* WORK TO BE COMPLETED: In the listing below, the answer starts at the line that has "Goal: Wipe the" and stops after the line that has "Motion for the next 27"; please repeat that part exactly and nothing more.

* PROVIDED RECORDS:
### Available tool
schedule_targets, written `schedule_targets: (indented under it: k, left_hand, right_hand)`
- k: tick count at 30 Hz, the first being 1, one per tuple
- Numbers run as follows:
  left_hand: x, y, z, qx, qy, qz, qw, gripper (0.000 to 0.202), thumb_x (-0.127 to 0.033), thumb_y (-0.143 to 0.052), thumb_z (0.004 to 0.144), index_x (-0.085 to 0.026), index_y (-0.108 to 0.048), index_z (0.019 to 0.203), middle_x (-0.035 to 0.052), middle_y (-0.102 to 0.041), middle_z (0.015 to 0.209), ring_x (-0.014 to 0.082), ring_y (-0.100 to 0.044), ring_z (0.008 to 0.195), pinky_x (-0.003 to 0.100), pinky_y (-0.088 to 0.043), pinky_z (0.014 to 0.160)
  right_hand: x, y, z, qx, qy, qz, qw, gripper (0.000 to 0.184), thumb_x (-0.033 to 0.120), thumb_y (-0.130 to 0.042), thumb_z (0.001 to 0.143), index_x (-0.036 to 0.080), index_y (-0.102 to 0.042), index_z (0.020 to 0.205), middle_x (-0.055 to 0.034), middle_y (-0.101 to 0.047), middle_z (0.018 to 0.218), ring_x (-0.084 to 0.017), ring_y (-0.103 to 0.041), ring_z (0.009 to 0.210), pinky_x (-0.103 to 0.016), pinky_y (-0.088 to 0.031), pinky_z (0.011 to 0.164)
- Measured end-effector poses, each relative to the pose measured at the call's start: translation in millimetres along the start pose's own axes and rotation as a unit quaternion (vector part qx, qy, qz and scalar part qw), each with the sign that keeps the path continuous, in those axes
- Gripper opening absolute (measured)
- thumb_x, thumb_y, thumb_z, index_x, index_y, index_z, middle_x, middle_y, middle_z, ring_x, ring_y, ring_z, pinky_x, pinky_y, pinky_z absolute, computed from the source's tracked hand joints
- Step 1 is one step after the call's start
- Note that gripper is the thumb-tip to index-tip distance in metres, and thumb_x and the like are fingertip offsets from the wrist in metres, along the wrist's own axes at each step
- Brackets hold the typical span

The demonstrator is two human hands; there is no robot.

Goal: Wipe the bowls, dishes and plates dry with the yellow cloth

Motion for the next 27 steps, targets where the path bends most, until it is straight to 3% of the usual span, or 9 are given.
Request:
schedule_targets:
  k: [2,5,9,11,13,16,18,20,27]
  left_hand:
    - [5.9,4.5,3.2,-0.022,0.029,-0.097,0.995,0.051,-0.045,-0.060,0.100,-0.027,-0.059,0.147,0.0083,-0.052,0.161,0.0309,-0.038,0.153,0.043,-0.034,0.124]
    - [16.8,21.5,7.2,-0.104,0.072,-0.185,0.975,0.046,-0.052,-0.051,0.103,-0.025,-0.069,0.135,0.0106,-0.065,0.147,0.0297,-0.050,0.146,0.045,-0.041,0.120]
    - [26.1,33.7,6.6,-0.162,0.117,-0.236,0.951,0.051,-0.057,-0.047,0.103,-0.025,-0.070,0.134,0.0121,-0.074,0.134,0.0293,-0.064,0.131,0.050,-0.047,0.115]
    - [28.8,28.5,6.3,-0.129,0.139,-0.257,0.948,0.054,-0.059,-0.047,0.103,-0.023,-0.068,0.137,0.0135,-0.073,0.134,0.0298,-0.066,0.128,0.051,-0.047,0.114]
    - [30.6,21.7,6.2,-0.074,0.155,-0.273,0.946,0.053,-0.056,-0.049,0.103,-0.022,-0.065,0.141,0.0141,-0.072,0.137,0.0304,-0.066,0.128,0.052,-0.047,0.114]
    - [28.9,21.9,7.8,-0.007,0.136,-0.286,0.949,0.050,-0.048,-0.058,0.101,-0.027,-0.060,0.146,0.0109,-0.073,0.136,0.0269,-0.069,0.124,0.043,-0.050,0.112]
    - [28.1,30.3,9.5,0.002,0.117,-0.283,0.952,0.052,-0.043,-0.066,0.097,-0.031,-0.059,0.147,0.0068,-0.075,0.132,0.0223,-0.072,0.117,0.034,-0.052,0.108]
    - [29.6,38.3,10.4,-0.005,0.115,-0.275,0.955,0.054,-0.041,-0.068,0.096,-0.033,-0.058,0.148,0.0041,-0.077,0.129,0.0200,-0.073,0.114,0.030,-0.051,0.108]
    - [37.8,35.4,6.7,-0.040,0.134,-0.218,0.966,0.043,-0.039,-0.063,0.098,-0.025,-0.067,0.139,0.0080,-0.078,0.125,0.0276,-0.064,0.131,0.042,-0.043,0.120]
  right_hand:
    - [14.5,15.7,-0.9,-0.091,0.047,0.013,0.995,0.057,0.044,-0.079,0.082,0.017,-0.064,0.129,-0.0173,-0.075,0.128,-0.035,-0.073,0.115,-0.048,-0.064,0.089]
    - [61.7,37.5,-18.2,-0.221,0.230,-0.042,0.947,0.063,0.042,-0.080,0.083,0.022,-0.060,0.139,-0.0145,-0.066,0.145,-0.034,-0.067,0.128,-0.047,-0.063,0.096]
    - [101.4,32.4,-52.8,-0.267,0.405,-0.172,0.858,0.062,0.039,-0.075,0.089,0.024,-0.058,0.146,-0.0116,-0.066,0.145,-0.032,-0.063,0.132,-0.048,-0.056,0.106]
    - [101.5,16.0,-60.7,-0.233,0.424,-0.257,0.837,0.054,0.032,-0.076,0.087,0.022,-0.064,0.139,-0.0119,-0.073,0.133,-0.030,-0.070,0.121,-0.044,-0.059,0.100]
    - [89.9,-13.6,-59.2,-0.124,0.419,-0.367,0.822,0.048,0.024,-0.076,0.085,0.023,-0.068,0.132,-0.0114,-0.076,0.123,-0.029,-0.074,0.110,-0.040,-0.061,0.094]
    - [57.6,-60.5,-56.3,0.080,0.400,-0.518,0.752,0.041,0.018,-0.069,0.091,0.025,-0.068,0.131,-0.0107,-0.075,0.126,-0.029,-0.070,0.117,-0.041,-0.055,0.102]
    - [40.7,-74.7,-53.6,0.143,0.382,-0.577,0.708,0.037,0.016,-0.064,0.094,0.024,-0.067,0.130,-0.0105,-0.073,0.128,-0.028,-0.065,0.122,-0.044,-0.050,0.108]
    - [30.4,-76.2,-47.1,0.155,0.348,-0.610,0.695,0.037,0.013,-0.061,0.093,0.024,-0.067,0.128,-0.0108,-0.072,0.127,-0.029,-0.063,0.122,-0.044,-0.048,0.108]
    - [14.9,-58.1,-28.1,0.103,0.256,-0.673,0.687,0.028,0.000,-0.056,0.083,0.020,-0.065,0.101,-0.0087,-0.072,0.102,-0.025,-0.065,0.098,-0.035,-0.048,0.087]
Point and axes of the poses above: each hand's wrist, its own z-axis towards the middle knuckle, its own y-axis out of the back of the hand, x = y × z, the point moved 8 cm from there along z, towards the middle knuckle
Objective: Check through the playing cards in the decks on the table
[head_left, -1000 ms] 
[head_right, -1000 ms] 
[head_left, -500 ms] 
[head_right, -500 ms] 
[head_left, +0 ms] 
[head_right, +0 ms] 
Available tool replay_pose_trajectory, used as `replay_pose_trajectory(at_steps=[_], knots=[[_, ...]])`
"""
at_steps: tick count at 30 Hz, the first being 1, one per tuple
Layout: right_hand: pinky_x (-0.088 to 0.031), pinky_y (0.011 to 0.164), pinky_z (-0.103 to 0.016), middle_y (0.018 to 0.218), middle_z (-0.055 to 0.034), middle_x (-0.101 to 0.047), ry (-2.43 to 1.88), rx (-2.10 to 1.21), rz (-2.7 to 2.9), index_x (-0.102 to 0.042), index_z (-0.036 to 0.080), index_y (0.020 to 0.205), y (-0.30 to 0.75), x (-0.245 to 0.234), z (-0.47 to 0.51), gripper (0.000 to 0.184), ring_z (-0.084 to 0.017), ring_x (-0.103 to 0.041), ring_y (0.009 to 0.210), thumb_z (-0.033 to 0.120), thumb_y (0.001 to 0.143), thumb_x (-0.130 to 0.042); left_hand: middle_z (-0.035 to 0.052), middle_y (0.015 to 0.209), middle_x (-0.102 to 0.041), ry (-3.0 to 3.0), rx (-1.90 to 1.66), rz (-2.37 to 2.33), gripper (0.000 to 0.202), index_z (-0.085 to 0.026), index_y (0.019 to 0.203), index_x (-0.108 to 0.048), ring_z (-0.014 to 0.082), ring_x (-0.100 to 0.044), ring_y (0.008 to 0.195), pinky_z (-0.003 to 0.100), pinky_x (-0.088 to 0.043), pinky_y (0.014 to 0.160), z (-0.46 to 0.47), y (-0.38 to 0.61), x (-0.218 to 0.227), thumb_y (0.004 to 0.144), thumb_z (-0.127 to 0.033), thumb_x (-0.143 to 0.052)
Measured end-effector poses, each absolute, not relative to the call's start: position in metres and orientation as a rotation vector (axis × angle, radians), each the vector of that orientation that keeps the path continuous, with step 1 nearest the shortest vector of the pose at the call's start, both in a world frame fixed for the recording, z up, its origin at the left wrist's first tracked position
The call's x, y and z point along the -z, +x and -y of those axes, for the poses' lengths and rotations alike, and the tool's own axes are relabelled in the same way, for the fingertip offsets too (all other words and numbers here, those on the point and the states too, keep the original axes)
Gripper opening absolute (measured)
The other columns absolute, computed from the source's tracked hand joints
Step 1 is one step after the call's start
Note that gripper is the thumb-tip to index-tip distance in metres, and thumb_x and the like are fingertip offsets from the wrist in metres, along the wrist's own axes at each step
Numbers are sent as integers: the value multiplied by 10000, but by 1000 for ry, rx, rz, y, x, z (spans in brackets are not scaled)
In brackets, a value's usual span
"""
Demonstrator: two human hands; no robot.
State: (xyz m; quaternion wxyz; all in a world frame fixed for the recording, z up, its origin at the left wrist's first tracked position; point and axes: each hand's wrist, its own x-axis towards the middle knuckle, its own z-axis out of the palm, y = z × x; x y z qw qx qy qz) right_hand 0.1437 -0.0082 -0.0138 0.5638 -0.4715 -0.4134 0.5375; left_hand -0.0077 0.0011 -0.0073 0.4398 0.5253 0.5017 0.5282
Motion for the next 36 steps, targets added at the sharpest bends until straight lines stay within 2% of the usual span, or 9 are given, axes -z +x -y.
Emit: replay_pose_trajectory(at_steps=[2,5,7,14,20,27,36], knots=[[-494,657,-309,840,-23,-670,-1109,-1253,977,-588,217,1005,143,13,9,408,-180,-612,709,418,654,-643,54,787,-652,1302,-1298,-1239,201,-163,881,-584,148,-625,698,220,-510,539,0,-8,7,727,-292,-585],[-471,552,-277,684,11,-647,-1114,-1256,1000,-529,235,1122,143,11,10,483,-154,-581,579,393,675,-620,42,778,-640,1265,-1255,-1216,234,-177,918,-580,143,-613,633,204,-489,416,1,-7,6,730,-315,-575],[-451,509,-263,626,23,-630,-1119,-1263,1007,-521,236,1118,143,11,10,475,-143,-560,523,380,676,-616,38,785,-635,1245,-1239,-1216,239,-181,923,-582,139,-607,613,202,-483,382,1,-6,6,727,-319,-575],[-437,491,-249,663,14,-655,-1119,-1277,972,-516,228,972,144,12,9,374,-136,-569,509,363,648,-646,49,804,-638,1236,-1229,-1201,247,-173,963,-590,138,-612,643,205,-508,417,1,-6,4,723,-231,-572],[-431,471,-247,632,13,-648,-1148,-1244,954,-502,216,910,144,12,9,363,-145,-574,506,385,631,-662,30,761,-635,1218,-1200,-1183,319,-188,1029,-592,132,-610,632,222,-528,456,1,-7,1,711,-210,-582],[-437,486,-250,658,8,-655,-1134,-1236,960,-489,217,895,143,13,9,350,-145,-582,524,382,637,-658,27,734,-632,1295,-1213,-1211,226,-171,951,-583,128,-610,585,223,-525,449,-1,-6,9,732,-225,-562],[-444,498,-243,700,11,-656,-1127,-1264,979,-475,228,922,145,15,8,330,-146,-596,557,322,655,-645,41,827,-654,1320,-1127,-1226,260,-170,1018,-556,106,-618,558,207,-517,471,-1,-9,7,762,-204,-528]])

* SOLUTION BELOW:
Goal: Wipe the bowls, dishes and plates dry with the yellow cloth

Motion for the next 27 steps, targets where the path bends most, until it is straight to 3% of the usual span, or 9 are given.

No further output is required for this exercise.